The @KafkaListener for each consumer is set as

@KafkaListener(
    id = "query-routing",
    idIsGroup = true,
    topics = "${query-routing.consumer.topic}",
    groupId = "${query-routing.consumer.groupId}",
    containerFactory = "queryRoutingContainerFactory")
public void listenForMessages(ConsumerRecord<String, RoutingInfo> record) {
    // Handle each record ...
}

and

@KafkaListener(
    id = "query-tracking",
    idIsGroup = true,
    topics = "${query-tracking.consumer.topic}",
    groupId = "${query-tracking.consumer.groupId}",
    containerFactory = "queryTrackingContainerFactory"
)
public void listenForMessages(List<ConsumerRecord<String, QueryTrackingMessage>> consumerRecords, Acknowledgment ack) {
    // Handle each record ...
}

When the application starts up, going to the actuator/prometheus endpoing I can see the metric for both consumers:

# HELP dps_kafka_consumer_fetch_manager_records_consumed_total The total number of records consumed
# TYPE dps_kafka_consumer_fetch_manager_records_consumed_total counter
dps_kafka_consumer_fetch_manager_records_consumed_total{client_id="consumer-qf-query-tracking-consumer-1",kafka_version="3.1.2",spring_id="not.managed.by.Spring.consumer-qf-query-tracking-consumer-1",} 7.0
dps_kafka_consumer_fetch_manager_records_consumed_total{client_id="consumer-QF-Routing-f5d0d9f1-e261-407b-954d-5d217211dee0-2",kafka_version="3.1.2",spring_id="not.managed.by.Spring.consumer-QF-Routing-f5d0d9f1-e261-407b-954d-5d217211dee0-2",} 0.0

But a few seconds later there is a new call to io.micrometer.core.instrument.binder.kafka.KafkaMetrics#checkAndBindMetrics which will remove a set of metrics (including kafka.consumer.fetch.manager.records.consumed.total)

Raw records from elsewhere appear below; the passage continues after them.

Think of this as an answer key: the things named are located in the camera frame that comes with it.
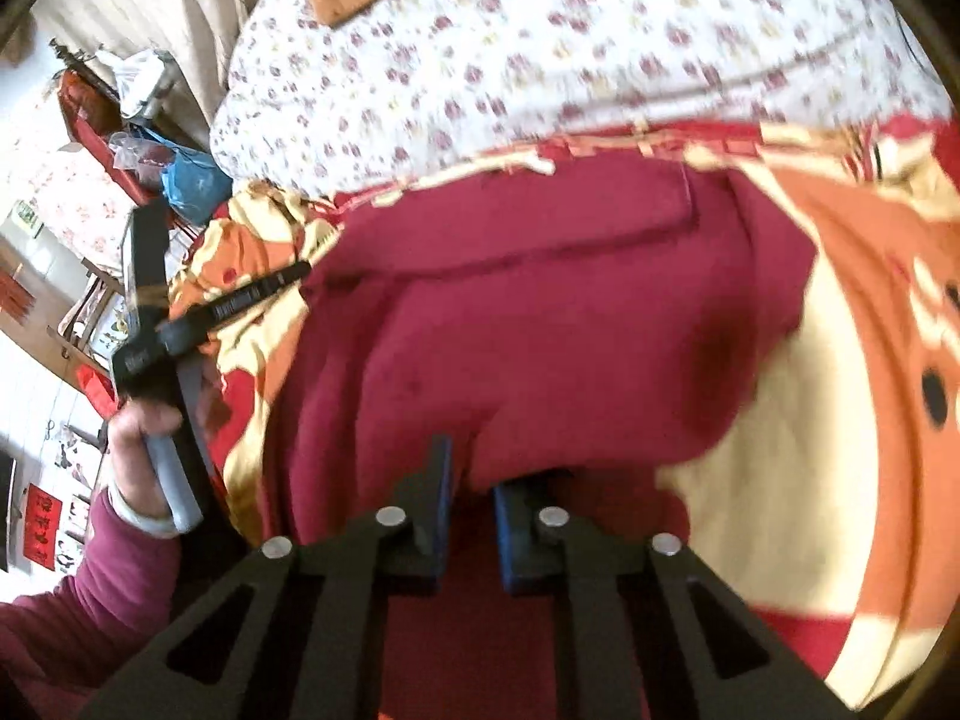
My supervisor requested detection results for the red wooden cabinet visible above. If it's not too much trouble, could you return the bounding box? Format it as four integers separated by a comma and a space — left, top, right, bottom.
58, 67, 185, 212

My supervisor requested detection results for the orange cream red printed blanket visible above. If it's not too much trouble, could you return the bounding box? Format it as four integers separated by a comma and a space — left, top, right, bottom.
169, 114, 960, 717

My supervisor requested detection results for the wooden chair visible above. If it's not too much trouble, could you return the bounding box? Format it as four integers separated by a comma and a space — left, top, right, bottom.
45, 255, 130, 385

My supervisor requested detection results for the pink floral cloth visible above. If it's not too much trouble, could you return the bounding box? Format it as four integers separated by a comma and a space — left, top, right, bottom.
6, 112, 130, 272

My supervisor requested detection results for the person's left hand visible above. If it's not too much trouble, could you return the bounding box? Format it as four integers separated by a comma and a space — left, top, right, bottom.
107, 396, 188, 537

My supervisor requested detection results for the red paper decoration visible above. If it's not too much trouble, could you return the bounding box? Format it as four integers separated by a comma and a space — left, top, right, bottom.
25, 484, 62, 565

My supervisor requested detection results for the maroon garment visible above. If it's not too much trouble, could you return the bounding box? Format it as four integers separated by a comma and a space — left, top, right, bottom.
259, 146, 820, 720

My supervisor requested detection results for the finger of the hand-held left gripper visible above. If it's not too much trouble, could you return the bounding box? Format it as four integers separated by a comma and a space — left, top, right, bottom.
196, 262, 313, 332

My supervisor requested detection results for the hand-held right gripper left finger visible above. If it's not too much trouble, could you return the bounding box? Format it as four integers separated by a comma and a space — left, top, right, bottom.
75, 433, 455, 720

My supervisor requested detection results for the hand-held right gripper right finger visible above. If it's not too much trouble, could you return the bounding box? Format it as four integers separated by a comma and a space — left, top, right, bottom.
492, 469, 860, 720

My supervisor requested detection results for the white plastic bag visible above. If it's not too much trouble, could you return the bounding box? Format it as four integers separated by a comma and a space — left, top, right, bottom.
112, 49, 182, 122

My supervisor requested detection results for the blue plastic bag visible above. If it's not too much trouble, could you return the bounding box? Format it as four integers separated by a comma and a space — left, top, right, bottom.
160, 127, 235, 227

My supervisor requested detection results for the white floral quilt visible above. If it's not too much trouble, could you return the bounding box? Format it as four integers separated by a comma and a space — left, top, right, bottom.
210, 0, 953, 200

onMeterRegistrationFailed - dps.kafka.consumer.fetch.manager.records.consumed.total string Prometheus requires that all meters with the same name have the same set of tag keys. There is already an existing meter named 'dps.kafka.consumer.fetch.manager.records.consumed.total' containing tag keys [client_id, kafka_version, spring_id]. The meter you are attempting to register has keys [client_id, kafka_version, spring_id, topic].

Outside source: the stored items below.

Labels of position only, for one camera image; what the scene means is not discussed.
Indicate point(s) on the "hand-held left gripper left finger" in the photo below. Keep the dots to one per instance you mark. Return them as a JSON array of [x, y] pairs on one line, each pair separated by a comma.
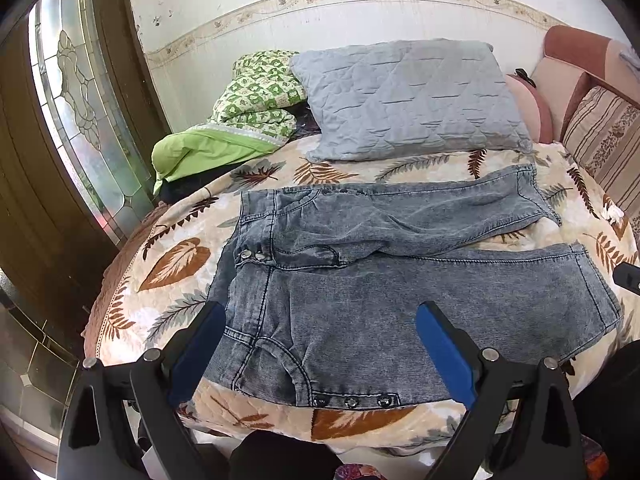
[[199, 352]]

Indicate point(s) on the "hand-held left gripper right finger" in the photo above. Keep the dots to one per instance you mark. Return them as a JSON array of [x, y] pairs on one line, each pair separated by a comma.
[[446, 355]]

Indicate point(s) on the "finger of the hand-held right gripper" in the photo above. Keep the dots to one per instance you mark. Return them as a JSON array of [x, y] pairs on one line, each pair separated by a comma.
[[628, 278]]

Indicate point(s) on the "grey-blue denim pants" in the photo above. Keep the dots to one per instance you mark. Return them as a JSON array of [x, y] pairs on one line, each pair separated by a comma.
[[350, 305]]

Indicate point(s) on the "leaf print bedspread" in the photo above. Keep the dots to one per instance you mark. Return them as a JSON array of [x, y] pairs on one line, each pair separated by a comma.
[[165, 270]]

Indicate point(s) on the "dark cloth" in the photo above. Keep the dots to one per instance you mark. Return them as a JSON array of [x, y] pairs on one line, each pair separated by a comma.
[[612, 400], [185, 191], [282, 455]]

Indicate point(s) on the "floral patterned cloth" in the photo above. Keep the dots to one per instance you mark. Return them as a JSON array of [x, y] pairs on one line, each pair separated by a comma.
[[362, 472]]

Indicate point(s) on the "striped brown cushion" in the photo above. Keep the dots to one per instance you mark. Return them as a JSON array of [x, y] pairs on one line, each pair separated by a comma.
[[607, 135]]

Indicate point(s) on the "pink round cushion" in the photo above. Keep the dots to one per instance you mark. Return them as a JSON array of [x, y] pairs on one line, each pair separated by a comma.
[[530, 105]]

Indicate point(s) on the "brown wooden door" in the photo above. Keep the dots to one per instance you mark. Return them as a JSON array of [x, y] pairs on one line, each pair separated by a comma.
[[35, 200]]

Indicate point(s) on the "small black object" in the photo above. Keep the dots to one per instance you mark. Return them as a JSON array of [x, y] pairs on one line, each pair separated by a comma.
[[523, 76]]

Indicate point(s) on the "pink upholstered headboard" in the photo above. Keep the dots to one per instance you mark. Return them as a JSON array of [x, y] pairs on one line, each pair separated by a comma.
[[575, 55]]

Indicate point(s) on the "green patterned quilt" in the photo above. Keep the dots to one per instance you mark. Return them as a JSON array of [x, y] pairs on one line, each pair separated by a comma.
[[245, 115]]

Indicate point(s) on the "grey quilted pillow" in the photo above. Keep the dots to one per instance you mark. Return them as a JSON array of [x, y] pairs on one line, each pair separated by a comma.
[[405, 100]]

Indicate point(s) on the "leaded glass door pane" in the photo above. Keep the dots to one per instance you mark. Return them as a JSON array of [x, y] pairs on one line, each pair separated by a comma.
[[85, 105]]

Going again to actuator/prometheus will only show the metric for the query-routing consumer:

# HELP deus_dps_persistence_kafka_consumer_fetch_manager_records_consumed_total The total number of records consumed for a topic
# TYPE deus_dps_persistence_kafka_consumer_fetch_manager_records_consumed_total counter
deus_dps_persistence_kafka_consumer_fetch_manager_records_consumed_total{client_id="consumer-QF-Routing-0a739a21-4764-411a-9cc6-0e60293b40b4-2",kafka_version="3.1.2",spring_id="not.managed.by.Spring.consumer-QF-Routing-0a739a21-4764-411a-9cc6-0e60293b40b4-2",theKey="routing",topic="QF_query_routing_v1",} 0.0

As you can see above the metric for the query-tracking consumer is gone. As the log says, The meter you are attempting to register has keys [client_id, kafka_version, spring_id, topic]. The issue is I cannot find where is this metric with a topic key being registered which will trigger io.micrometer.core.instrument.binder.kafka.KafkaMetrics#checkAndBindMetrics which will remove the metric for the query-tracking consumer.

I am using

  • micrometer-registry-prometheus version 1.9.5
  • spring boot version 2.7.5
  • spring kafka (org.springframework.kafka:spring-kafka)

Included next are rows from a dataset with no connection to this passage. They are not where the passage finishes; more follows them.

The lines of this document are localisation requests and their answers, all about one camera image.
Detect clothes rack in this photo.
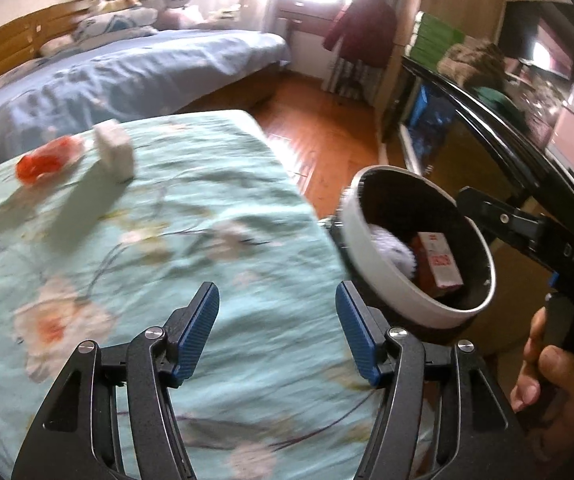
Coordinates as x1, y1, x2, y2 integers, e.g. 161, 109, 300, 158
329, 57, 368, 99

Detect grey crib rail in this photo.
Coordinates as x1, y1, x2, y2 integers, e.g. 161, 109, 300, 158
139, 0, 278, 37

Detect plush toys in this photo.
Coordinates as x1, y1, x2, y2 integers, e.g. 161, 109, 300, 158
88, 0, 144, 12

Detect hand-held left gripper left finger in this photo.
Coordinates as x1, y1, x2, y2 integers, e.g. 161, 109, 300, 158
12, 281, 220, 480

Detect white rimmed black waste bin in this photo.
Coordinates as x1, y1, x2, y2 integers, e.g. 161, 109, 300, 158
339, 165, 498, 343

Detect flat screen television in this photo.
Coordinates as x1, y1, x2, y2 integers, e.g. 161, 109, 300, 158
497, 0, 574, 82

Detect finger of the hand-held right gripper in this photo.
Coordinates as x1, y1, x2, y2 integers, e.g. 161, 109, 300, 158
456, 186, 545, 258

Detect white foam fruit net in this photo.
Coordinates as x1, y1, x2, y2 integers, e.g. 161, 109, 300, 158
368, 224, 418, 277

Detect wooden headboard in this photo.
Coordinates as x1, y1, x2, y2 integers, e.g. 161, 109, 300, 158
0, 0, 95, 105

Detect green hat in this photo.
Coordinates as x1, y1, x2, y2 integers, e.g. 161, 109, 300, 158
476, 85, 524, 127

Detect person's right hand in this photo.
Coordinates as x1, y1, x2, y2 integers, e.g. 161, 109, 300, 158
509, 305, 574, 443

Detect red white small box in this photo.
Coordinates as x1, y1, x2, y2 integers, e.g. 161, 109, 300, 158
411, 232, 466, 297

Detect bed with blue duvet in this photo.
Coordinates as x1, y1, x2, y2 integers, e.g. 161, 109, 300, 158
0, 27, 294, 167

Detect dark red coat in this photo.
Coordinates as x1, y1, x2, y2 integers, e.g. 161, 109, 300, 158
323, 0, 399, 69

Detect teal floral cloth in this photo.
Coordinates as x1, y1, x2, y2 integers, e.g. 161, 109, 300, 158
0, 109, 438, 480

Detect grey window desk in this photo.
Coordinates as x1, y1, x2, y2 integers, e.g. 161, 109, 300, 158
277, 0, 348, 27

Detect white pale green box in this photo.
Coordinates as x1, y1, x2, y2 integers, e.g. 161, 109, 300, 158
48, 119, 136, 257

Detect brown fuzzy cloth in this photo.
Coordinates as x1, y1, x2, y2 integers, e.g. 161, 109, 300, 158
438, 40, 508, 89

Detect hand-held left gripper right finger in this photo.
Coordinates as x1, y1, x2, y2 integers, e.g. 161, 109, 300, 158
335, 281, 542, 480

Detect blue box in cabinet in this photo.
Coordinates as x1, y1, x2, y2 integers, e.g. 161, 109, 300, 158
406, 85, 456, 162

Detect white pillow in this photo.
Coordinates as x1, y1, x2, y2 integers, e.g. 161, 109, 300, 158
39, 36, 76, 59

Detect black television cabinet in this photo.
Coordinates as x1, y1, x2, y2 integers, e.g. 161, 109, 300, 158
381, 54, 574, 213

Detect red white plastic wrapper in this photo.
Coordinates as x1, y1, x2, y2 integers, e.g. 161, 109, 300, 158
16, 135, 86, 187

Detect blue patterned pillow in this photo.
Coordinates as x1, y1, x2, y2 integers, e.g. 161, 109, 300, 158
71, 7, 161, 42

My question is, why does the metric kafka.consumer.fetch.manager.records.consumed.total fails causing it to be removed for the query-tracking consumer and how can I fix it?


Solution

  • I believe this is internal in Micrometer KafkaMetrics.

    Periodically, it checks for new metrics; presumably, the topic one shows up after the consumer subscribes to the topic.

    @Override
    public void bindTo(MeterRegistry registry) {
        this.registry = registry;
    
        commonTags = getCommonTags(registry);
        prepareToBindMetrics(registry);
        checkAndBindMetrics(registry);
    
        VVVVVVVVVVVVVVVVVVVVVVVVVVVVVV
    
        scheduler.scheduleAtFixedRate(() -> checkAndBindMetrics(registry), getRefreshIntervalInMillis(),
                getRefreshIntervalInMillis(), TimeUnit.MILLISECONDS);
    }
    

    You should be able to write a filter to exclude the one with fewer tags.